Two Methods for Retrieving UV Index for All Cloud Conditions from Sky Imager Products or Total SW Radiation Measurements

• Published in: Photochemistry and photobiology Vol. 90; no. 4; pp. 941 - 951
• Main Authors: Badosa, Jordi, Calbó, Josep, Mckenzie, Richard, Liley, Ben, González, Josep-Abel, Forgan, Bruce, Long, Charles N.
• Format: Journal Article
• Language: English
• Published: United States Blackwell Publishing Ltd 01.07.2014; Wiley
• Subjects: Climatology; Clouds; Earth Sciences; Optical properties; Sciences of the Universe; Sun; Ultraviolet radiation
• ISSN: 0031-8655; 1751-1097; 0031-8655
• DOI: 10.1111/php.12272

Cloud effects on UV Index (UVI) and total solar radiation (TR) as a function of cloud cover and sunny conditions (from sky images) as well as of solar zenith angle (SZA) are assessed.

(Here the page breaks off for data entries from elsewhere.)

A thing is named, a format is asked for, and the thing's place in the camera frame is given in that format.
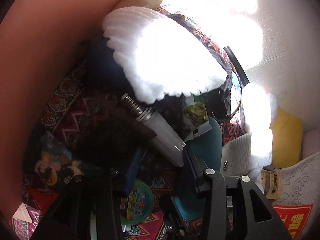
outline metal screw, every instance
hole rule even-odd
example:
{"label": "metal screw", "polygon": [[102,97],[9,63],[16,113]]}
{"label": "metal screw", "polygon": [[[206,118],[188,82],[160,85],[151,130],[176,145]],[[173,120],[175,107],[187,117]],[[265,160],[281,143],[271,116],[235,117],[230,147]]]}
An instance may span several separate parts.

These analyses are undertaken for a southern‐hemisphere mid‐latitude site where a 10‐years dataset is available. It is confirmed that clouds reduce TR more than UV, in particular for obscured Sun conditions, low cloud fraction (<60%) and large SZA (>60°). Similarly, local short‐time enhancement effects are stronger for TR than for UV, mainly for visible Sun conditions, large cloud fraction and large SZA. Two methods to estimate UVI are developed: (1) from sky imaging cloud cover and sunny conditions, and (2) from TR measurements. Both methods may be used in practical applications, although Method 2 shows overall the best performance, as TR allows considering cloud optical properties. The mean absolute (relative) differences of Method 2 estimations with respect to measured values are 0.17 UVI units (6.7%, for 1 min data) and 0.79 Standard Erythemal Dose (SED) units (3.9%, for daily integrations). Method 1 shows less accurate results but it is still suitable to estimate UVI: mean absolute differences are 0.37 UVI units (15%) and 1.6 SED (8.0%). Cloud effects on UV Index (UVI) and total solar radiation (TR) are assessed. The role of cloud cover and sunny conditions (from sky images) and of solar zenith angle is investigated. The analyses are undertaken for a southern‐hemisphere mid‐latitude site where a 10‐years dataset is available. It is confirmed that clouds affect TR more than UVI, both in reducing and enhancing the cloud‐free radiation. From the analyses, two methods to estimate UVI are developed: (1) from sky imaging cloud cover and sunny conditions, and (2) from TR measurements. Methods' estimations are compared with measurements.